He was getting too close, he thought, to real things there, real injuries that had never quite healed all the way over, even after all this time and over a year of therapy. Perhaps he had never been literally homeless, or not even known his own last name, but he didn’t have to imagine what it would be like not to have anyone. He could remember the experience in vivid detail, and sometimes still did, entirely against his will. How many mornings had he woken up gasping for air, out of dreams about the morning he’d written those letters –
No. Gone. That’s over.
And it was, though it still didn’t stop him from wanting sometimes to speak to Montoir – Montoir, who wasn’t even half so alone as Nathaniel had been, as he still had his…accomplice, and most of his friends. He was beginning to wonder if his fourth year hadn’t broken something inside him that would never be really fixed, and having thoughts like that was among the reasons why he worried about this. Still, he had to go over this enough with Dr. Greene, without confessing his darkest secrets to people who weren’t legally bound to keep them.

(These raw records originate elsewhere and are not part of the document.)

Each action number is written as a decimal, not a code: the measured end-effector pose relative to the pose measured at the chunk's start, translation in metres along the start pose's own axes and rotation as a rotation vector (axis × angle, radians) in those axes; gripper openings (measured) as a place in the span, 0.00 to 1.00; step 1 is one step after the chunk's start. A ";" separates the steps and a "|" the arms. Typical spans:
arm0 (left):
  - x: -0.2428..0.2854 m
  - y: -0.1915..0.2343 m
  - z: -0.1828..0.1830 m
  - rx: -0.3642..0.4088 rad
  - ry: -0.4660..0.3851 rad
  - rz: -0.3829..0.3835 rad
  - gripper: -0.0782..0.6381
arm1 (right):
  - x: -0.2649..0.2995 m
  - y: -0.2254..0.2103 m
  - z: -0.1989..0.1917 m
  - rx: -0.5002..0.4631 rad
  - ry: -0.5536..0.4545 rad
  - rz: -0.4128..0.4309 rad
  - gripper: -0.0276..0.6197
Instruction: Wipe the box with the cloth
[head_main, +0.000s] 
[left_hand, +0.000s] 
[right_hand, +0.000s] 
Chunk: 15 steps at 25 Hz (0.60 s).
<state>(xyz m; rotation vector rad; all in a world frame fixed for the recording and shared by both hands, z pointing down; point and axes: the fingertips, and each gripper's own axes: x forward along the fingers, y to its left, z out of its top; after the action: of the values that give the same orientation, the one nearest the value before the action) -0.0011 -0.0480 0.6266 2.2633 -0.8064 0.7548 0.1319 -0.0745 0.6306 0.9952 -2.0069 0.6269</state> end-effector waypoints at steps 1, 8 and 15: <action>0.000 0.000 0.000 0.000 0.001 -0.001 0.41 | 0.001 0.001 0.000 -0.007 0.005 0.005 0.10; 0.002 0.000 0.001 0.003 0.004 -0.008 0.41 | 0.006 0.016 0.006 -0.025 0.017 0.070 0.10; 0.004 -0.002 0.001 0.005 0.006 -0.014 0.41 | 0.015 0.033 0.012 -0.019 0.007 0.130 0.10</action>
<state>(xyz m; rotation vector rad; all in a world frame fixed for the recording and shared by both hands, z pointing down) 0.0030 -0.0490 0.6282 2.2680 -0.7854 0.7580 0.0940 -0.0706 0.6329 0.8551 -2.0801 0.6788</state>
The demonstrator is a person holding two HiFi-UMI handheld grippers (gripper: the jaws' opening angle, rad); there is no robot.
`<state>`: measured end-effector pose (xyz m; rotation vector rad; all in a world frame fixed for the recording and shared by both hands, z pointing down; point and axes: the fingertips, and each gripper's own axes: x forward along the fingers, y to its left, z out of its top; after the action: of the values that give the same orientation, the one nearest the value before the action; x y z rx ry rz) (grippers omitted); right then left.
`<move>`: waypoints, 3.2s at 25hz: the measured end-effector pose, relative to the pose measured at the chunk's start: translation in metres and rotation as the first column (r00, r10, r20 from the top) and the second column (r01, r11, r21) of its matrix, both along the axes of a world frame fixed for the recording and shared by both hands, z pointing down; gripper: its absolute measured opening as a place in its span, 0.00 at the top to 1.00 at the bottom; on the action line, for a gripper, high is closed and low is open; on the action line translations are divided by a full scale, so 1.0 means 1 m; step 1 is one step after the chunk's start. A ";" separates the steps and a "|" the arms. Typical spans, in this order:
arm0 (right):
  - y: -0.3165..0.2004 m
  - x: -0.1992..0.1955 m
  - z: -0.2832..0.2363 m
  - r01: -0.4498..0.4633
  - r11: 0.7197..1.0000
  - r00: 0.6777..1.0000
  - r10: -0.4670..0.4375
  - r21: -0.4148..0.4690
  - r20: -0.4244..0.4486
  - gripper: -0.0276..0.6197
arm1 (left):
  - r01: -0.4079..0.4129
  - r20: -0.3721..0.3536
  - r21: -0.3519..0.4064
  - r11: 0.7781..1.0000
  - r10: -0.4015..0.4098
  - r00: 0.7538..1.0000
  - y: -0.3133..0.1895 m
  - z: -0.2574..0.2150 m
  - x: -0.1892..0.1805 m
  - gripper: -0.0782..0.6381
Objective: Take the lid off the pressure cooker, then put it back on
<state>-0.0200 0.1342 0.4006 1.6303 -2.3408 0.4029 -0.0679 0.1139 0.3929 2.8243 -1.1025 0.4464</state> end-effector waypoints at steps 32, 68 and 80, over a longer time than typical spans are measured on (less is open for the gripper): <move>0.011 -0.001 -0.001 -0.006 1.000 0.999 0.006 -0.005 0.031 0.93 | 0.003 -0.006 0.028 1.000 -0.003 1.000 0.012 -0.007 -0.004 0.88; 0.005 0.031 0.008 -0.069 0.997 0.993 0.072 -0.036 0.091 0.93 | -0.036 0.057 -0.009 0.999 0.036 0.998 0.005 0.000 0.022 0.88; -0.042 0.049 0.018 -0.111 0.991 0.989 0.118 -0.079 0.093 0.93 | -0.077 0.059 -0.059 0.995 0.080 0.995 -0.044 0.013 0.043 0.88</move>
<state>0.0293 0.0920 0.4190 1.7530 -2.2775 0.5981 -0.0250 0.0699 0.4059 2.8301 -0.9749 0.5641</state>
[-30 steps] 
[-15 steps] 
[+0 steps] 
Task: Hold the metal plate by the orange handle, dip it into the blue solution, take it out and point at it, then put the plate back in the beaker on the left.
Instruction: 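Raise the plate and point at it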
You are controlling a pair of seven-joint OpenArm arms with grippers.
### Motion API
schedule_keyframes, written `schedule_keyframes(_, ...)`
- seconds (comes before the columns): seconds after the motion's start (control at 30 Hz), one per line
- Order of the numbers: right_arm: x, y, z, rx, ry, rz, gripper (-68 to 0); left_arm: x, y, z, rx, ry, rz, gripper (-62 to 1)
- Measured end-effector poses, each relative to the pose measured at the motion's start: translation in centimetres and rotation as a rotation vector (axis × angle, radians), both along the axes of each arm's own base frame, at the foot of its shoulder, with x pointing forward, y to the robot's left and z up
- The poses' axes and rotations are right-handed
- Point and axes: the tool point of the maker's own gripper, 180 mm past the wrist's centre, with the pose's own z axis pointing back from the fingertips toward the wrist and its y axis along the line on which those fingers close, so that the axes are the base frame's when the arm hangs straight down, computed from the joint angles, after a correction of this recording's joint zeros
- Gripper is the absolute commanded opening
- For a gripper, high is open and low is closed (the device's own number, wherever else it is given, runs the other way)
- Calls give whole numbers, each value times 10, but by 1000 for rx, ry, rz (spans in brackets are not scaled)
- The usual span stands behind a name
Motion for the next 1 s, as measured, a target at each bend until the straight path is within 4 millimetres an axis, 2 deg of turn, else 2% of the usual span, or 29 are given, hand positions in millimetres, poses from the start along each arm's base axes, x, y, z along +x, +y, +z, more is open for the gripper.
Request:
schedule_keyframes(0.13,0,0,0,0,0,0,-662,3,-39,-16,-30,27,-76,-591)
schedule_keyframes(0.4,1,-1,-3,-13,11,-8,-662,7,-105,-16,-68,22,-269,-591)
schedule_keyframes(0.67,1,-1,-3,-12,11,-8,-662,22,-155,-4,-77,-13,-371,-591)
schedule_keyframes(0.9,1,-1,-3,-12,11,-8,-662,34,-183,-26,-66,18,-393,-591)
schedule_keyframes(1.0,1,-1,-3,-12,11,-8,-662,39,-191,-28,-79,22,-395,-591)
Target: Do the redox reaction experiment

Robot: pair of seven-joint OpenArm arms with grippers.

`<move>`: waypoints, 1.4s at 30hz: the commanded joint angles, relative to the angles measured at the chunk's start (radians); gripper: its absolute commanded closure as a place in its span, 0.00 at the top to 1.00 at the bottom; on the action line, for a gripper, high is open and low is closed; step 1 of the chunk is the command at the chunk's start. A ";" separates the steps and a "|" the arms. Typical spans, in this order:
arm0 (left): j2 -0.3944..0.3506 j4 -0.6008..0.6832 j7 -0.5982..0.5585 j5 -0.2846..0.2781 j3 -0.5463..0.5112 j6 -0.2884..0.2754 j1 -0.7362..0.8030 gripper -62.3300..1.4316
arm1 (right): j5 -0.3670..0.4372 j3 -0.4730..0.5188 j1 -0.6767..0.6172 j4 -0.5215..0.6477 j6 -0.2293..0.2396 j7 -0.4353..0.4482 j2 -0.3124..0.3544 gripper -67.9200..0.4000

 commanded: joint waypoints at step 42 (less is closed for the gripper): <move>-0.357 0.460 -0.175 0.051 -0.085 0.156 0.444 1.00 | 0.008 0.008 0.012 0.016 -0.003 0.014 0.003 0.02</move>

“Fair point,” he said with half a return smirk, glad she had gone along with humor. “We children of ridiculous families do have the most fun conversations, don’t we? And strong constitutions.”
Getting together with friends and her boyfriend. That sounded like a pleasant time. Perhaps a bit depressing anyway, since the holidays were supposed to be about family and hers was a disaster too, but better than mealtimes at Uncle Alexander’s family. “That sounds nice,” he said noncommittally.
He grinned, though, when asked about holiday foods. “This is going to sound strange,” he said apologetically, “but – bananas and pancakes. My parents used to – and we kept on with Mother, until, well – but you know, normally, it wasn’t that common for my parents to have breakfast with me and Jeremy – Mother would still be lying down, and Father…I suppose he was at work,” he said vaguely. “And when we all ate together, normally, everyone was supposed to be dressed, right. But on Christmas, we’d all get up in our pyjamas and slippers and dressing gowns, and have these absurd breakfasts, no nutritional value at all, with all the pancakes we wanted, and whatnot – and Mother’s grandparents were, well, old even when she was born, so they were from back in the day when tropical fruit was a luxury, so Mother always would have bananas and pineapples and oranges for us on Christmas too, because that was what her parents and grandparents had done, you know. And we’d get a present before we went to Aunt and Uncle’s for the family Christmas lunch – Uncle was older than Father, so he was already head of the family, even before…everything else.” He cleared his throat, uncomfortable at the territory he had just inadvertently talked his way into. Evelyn was alarmingly easy to talk to sometimes; he needed to be more on guard. “So that’s mine. What’s yours?”
16Nathaniel MordueAh, you're an optimist, then?141205
Evelyn found herself more and more curious about Nathaniel's family dynamic as he spoke, in part because it sounded okay but looked awful. She doubted anyone was about to say that Nathaniel struck them as a well-adjusted person, except maybe other members of pureblood society. Talking to him could be like playing with sand or something, when you're trying to spread it out all even so there's no holes, but your fingers poke through and you get big streaks. Nathaniel was a streak. But the Nathaniel that he wanted others to see was just a boring bit of level sand. Evelyn thought she'd rather prefer to be a windy day than a poking finger, though.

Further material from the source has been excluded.